**Task to complete**
Your task is to repeat the entries exactly. Leave the pictures out.

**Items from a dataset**
════════

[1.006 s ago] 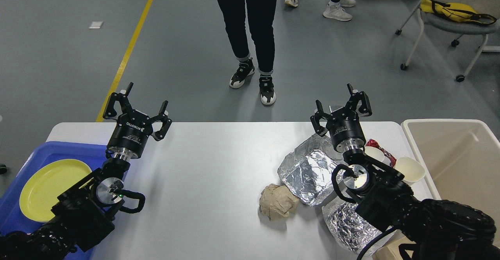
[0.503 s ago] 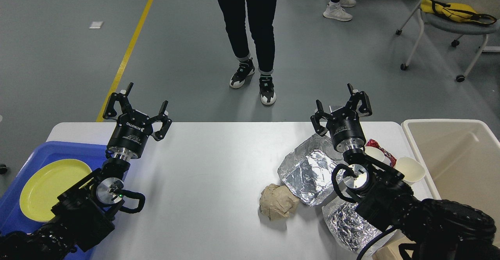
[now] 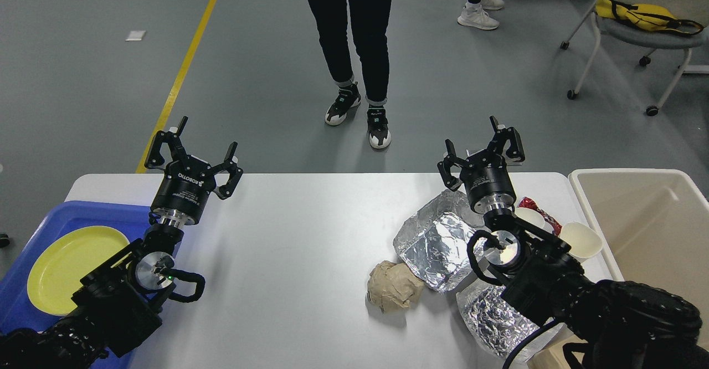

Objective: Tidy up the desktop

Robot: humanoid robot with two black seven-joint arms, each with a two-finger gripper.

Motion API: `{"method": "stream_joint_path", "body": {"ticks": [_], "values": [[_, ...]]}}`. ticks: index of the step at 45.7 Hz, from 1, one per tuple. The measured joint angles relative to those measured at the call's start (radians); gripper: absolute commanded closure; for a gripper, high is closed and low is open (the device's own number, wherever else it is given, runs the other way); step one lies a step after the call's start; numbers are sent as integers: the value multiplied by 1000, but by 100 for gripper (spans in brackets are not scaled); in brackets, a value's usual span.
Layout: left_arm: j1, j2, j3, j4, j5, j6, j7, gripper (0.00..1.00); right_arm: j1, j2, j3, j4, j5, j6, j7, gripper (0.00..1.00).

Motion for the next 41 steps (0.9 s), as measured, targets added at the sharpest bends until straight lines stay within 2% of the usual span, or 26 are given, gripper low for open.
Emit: {"method": "stream_joint_path", "body": {"ticks": [10,25,34,41], "values": [[-1,-2,3,0,0,0,0,0,63,-33,-11,-8,0,0,0,0],[-3,-2,3,0,0,0,0,0,184,-206,-36,-19,-1,0,0,0],[-3,-2,3,0,0,0,0,0,227,-248,-170,-103,-1,0,0,0],[-3,-2,3,0,0,0,0,0,275,-266,-365,-149,-3,3,0,0]]}}
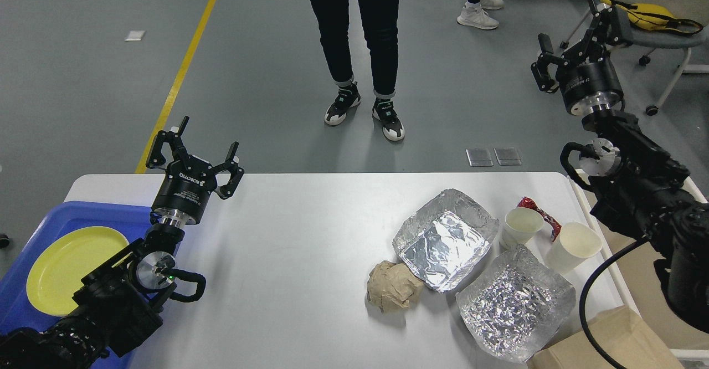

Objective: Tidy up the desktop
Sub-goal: 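Raise the right gripper and swing it over the foil containers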

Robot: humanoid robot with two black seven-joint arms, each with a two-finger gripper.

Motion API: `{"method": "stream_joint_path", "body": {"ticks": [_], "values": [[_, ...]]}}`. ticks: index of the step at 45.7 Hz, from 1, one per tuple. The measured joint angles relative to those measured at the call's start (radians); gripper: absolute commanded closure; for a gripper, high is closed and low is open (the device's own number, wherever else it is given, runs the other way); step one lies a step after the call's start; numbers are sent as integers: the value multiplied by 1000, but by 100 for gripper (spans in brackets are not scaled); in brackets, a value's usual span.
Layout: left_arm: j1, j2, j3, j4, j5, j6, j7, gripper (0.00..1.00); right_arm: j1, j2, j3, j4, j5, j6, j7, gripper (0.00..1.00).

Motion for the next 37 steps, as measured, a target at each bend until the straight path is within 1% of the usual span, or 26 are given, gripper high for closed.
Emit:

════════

**Written reply**
[1.006 s ago] 
[0.503 s ago] 
[now] 

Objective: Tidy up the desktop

Robot: humanoid robot with two black seven-joint arms, each with a two-finger gripper.

Motion API: `{"method": "stream_joint_path", "body": {"ticks": [_], "values": [[_, ...]]}}`. ticks: index of the step at 45.7 Hz, from 1, one per tuple. The measured joint angles relative to those measured at the call's start (radians); gripper: absolute commanded closure; for a gripper, high is closed and low is open (the device's own number, wherever else it is given, runs the other way); step one lies a step after the call's start; numbers are sent as integers: the value multiplied by 1000, but by 100 for gripper (spans in brackets are not scaled); in brackets, a value's usual span.
Layout: left_arm: j1, j2, j3, j4, j5, j6, j7, gripper (0.00..1.00); right_arm: j1, j2, j3, j4, j5, j6, j7, gripper (0.00..1.00).

Motion for the next 41 steps (0.9 s), as measured, targets added at the sharpest bends until straight lines stay within 2% of the usual span, or 26 are given, gripper low for open.
Emit: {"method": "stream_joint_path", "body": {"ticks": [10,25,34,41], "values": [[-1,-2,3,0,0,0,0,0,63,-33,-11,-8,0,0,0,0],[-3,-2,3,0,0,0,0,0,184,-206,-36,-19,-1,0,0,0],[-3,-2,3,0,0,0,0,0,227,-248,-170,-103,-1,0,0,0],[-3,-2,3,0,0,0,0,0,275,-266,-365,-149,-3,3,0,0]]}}

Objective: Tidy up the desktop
Sub-goal: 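Raise the right gripper and swing it over the foil containers
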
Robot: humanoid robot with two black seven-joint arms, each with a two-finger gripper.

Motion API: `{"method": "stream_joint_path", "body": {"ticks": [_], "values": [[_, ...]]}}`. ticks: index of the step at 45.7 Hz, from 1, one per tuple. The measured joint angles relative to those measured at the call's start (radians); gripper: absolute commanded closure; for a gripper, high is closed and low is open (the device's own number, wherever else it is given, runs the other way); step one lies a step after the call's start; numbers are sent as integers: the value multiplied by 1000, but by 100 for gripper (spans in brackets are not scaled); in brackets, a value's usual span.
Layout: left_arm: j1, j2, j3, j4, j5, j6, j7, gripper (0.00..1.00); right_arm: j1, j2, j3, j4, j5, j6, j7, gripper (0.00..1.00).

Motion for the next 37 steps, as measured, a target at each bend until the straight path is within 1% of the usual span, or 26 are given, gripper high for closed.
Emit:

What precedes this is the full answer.